In 1944, we were really out in the sticks. When we went to New York, Salt Lake City, Utah, wasn't a place they knew much about. So this kind of put Salt Lake on the map. —Arnie Ferrin
SALT LAKE CITY — March always takes Arnie Ferrin back to that spring in New York, when the city was theirs. The media clamored over the wide-eyed kids from Utah who won the NCAA basketball tournament, 70 years ago Friday.
So naturally he was reveling in all the upsets last week: Stephen F. Austin, Dayton, Mercer, Harvard, North Dakota State.
“I cheer for the underdog — every single time,” Ferrin said.
Those big-name East Coast teams? Fuggedaboud‘em.
Tennyson wrote that in spring a young man’s fancy is turned to love. Clearly, he never knew the spring-like joy of filling out an NCAA bracket.
“This time of year,” Ferrin said, “I get up every morning and think about what we did 70 years ago.”
What they did was cause underdogs ever since to dream.
When the team returned to Salt Lake after its 42-40 championship win over Dartmouth, civic and university officials staged a parade. Ferrin’s girlfriend, Pat, now his wife, convinced her father to use his convertible for the occasion. She had hoped to glide down the avenue in the open air with the lean, handsome basketball star. Instead she ended up with 51-year-old coach Vadal Peterson.
The 1944 team’s success was acknowledged four years ago when a film called “Transcending: The Wat Misaka Story” launched. It detailed Misaka’s rise from humble beginnings in Ogden, to an NCAA championship with Utah, to becoming the first Asian-American to play professionally.
Misaka has always downplayed his role in history.
"Why now?” he said in 2010. “It's lucky that some of us are still around. Most aren't, but still there are a few."
Misaka wasn’t the only unique thing about that Utah team. It featured four freshmen as starters, yet was surprisingly cohesive. Coaches in the 1940s weren’t allowed to talk to the players during timeouts. So along with inexperience, there was little time for teaching, except at practice and during halftime.
“If the coach wanted to tell us something during games, he sent in a sub to tell us. We didn’t have a substitute ready, so Vadal didn’t get to talk to us until halftime,” Ferrin said.
Utah hadn’t planned to even be in the NCAA tournament. Players voted to attend the NIT that year, because it got more exposure and paid more than the NCAAs. Plus, it was in New York; the NCAA tournament began in Kansas City.
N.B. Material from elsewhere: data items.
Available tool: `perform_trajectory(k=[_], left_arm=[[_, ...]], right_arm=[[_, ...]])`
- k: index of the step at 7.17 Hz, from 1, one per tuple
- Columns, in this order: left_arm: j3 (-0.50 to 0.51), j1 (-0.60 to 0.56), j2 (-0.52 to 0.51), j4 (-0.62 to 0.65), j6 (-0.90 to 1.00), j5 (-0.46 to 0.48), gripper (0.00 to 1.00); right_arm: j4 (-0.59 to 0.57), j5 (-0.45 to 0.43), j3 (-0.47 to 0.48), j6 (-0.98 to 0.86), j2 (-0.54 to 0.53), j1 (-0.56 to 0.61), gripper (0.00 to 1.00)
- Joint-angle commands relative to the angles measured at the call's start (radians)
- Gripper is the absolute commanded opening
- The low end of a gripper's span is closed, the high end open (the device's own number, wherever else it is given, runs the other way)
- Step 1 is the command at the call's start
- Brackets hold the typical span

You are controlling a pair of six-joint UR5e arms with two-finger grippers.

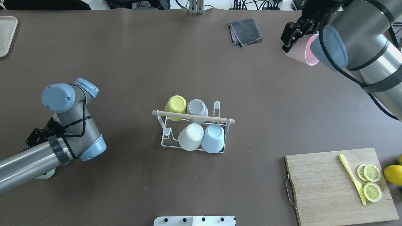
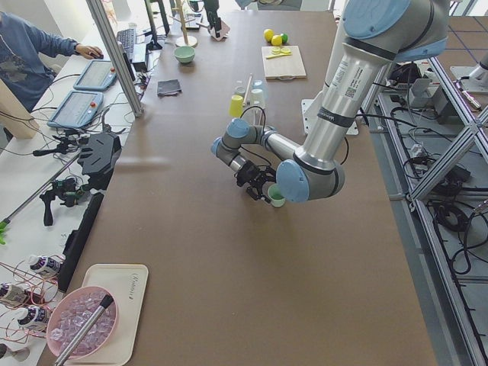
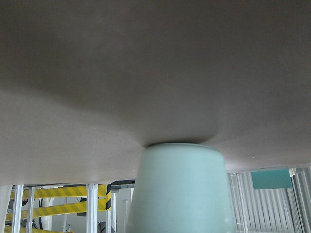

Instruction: Place cup on cup holder

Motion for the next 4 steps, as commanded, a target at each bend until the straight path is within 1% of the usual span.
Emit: perform_trajectory(k=[1,4], left_arm=[[-0.003,0.013,0.004,0.001,0.0,-0.002,0.88],[-0.003,0.024,0.004,0.015,0.002,-0.002,0.8]], right_arm=[[0.0,0.002,0.01,-0.001,-0.006,0.007,0.0],[0.0,0.003,0.016,-0.001,-0.018,0.01,0.0]])
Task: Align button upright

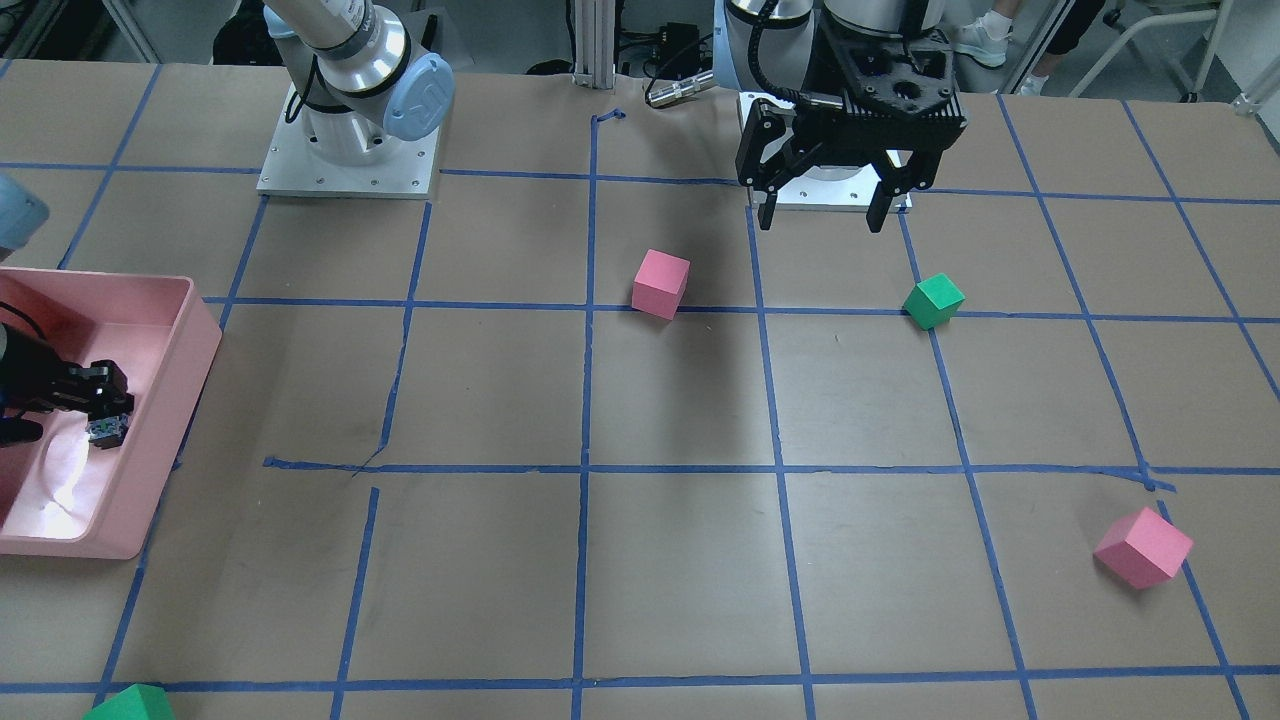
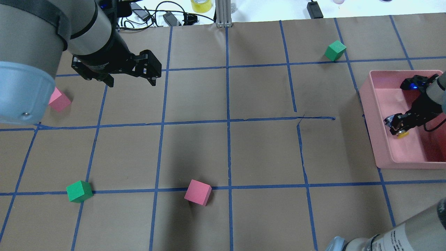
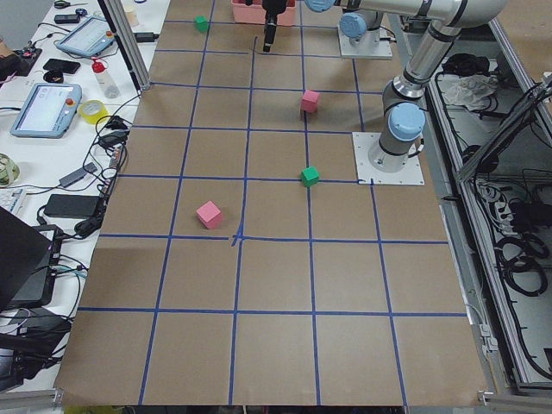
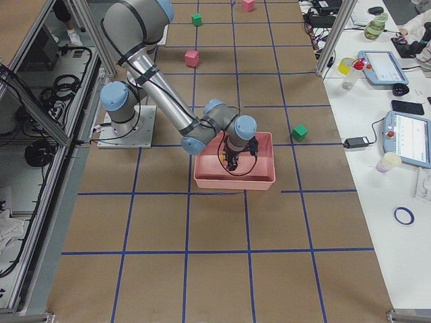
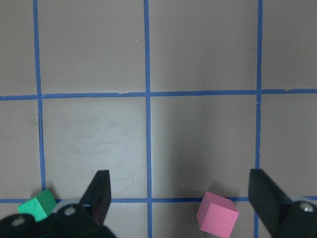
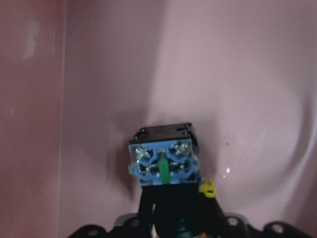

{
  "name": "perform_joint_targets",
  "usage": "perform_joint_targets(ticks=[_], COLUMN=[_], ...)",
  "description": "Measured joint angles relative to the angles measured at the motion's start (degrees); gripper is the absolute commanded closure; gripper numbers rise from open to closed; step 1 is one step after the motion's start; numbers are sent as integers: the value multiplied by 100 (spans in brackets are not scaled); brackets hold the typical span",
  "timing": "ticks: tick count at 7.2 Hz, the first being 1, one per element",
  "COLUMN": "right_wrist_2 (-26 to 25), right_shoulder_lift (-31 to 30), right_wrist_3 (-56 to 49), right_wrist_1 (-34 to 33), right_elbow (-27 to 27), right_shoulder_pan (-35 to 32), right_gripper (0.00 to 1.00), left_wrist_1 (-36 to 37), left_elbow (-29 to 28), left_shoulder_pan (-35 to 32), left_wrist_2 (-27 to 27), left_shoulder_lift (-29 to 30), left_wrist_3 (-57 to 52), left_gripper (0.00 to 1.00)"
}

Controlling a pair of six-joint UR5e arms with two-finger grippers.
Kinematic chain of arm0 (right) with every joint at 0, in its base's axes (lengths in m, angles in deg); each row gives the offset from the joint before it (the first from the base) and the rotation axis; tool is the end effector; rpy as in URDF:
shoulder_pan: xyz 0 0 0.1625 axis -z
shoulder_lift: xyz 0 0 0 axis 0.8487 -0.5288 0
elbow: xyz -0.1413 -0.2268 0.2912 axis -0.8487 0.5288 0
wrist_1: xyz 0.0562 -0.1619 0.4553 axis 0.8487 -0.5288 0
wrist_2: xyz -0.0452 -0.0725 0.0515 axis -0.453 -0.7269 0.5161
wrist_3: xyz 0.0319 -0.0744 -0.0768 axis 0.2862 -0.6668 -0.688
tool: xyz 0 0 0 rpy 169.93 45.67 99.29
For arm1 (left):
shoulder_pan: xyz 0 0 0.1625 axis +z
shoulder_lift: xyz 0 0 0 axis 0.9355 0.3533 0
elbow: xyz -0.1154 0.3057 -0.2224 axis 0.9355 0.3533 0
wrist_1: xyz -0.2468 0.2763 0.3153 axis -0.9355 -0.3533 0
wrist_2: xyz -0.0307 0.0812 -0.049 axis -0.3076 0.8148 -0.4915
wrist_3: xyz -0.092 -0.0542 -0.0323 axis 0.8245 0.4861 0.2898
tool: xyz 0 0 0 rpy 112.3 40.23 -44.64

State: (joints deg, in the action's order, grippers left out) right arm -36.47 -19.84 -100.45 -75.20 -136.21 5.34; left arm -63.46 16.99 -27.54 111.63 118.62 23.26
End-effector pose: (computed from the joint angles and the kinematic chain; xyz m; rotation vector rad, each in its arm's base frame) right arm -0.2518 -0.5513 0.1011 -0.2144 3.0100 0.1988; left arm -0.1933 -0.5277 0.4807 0.0013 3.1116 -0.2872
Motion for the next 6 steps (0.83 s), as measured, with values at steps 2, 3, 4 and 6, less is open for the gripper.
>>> perform_joint_targets(ticks=[2, 3, 4, 6], right_wrist_2=[-20, -31, -36, -3], right_shoulder_lift=[-206, -423, -651, -881], right_wrist_3=[25, 99, 261, 1221], right_wrist_1=[387, 805, 1346, 2152], right_elbow=[370, 603, 901, 1538], right_shoulder_pan=[-19, -51, -91, -741], right_gripper=[100, 100, 100, 100], left_wrist_1=[-1, -1, -4, -5], left_elbow=[0, 0, 0, 0], left_shoulder_pan=[0, 0, 0, 0], left_wrist_2=[0, 0, 0, 0], left_shoulder_lift=[0, 0, 0, 0], left_wrist_3=[0, 0, 0, 0], left_gripper=[0, 0, 0, 0])
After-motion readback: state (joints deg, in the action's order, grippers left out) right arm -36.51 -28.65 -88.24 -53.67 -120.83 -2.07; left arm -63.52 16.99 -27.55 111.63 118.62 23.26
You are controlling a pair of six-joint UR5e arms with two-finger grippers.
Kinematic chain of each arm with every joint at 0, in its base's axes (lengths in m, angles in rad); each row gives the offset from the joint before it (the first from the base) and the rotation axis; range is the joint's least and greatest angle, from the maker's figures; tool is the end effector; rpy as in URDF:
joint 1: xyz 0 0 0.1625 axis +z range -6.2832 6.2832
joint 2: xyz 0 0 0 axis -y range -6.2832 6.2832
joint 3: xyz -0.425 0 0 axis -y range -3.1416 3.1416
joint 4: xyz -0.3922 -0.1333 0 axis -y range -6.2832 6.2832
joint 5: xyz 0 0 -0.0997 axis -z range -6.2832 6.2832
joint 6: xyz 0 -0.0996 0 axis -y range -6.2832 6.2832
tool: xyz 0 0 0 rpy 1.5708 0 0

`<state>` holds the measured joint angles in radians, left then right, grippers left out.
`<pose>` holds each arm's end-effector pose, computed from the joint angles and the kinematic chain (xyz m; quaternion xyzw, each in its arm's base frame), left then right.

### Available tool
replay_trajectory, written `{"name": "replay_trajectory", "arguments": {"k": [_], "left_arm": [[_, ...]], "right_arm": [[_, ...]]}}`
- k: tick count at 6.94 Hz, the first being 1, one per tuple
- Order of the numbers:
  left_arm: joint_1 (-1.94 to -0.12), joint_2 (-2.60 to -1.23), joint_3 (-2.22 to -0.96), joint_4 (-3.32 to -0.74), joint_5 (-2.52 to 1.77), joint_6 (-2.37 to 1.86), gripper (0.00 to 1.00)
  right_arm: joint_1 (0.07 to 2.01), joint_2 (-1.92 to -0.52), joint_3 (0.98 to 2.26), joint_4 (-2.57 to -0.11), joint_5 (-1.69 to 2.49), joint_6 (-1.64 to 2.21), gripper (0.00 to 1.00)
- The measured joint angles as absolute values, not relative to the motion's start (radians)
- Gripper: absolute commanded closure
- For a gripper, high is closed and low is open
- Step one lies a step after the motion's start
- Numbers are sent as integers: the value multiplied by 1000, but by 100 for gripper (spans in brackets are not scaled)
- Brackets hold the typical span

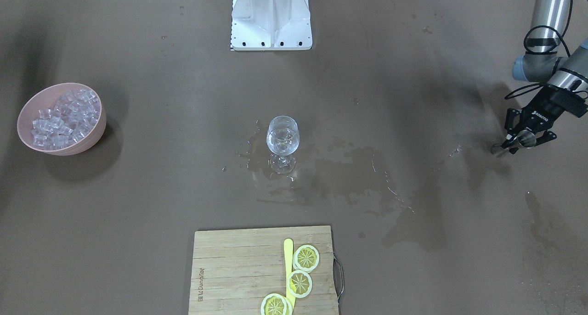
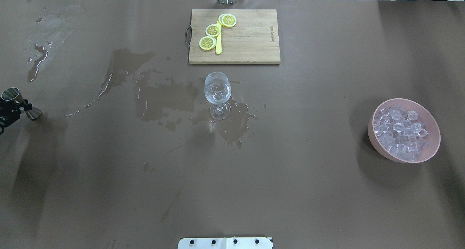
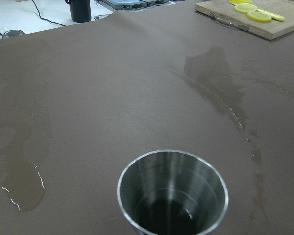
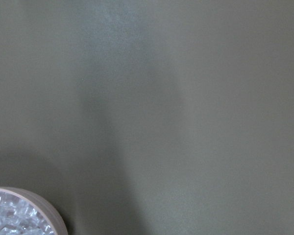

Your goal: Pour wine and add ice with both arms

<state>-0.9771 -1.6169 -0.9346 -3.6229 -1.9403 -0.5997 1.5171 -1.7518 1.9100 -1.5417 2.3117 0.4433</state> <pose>0.1703 -0.4263 0.7163 0.4660 0.4819 0.1204 0.7322 0.0433 -0.4254 0.5724 -0.0042 -0.3708 0.1464 0.9171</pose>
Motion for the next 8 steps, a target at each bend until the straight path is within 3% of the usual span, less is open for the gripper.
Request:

But when a roadside accident sidelined Arkansas for the NCAA tournament, Utah agreed to stand in after losing to Kentucky in the NIT. It beat Missouri and Iowa State before returning to New York for the championship game.
Dartmouth had some of New York’s best players, who had been stationed at the college for Navy training. Yet the Utahns won, thanks to Ferrin’s 22 points and an overtime buzzer-beater by Herb Wilkinson. Because so many New Yorkers cheered for St. John’s, they gravitated toward Utah when Dartmouth took the court.
“It felt almost like a home court to us,” Ferrin said.
Fans couldn’t resist the story of a “Little Indiana.” Country kids playing in the big city was a recurring theme in the New York press for decades. Ferrin amused the media by saying that if you traveled in Utah and didn’t see a hoop on the barn, the family had no boys. Additionally, the LDS Church’s youth basketball program was the largest of its kind.
"In 1944, we were really out in the sticks," Misaka said in 2010. "When we went to New York, Salt Lake City, Utah, wasn't a place they knew much about. So this kind of put Salt Lake on the map."
So Utah won a title on the rebound, making history in several ways after losing in the NIT. Sports Illustrated labeled it “The First Cinderella.” Following the NCAA tournament, Utah also took the “mythical” title by beating St. Johns in the Red Cross benefit game.
The team was so close, Ferrin said, that even wartime tensions didn’t keep them from bonding.
“Some ugly things happened in some places, but in my memory, that (NCAA tournament) was an occasion where sports transcended war,” he said.
The NCAA is planning a Final Four program this year that includes a piece on the ’44 championship team.
“It’s surprising how many legs a story has,” Ferrin said. “I don’t know why they’d remember 70 years ago.”
They always will, as long as underdogs exist.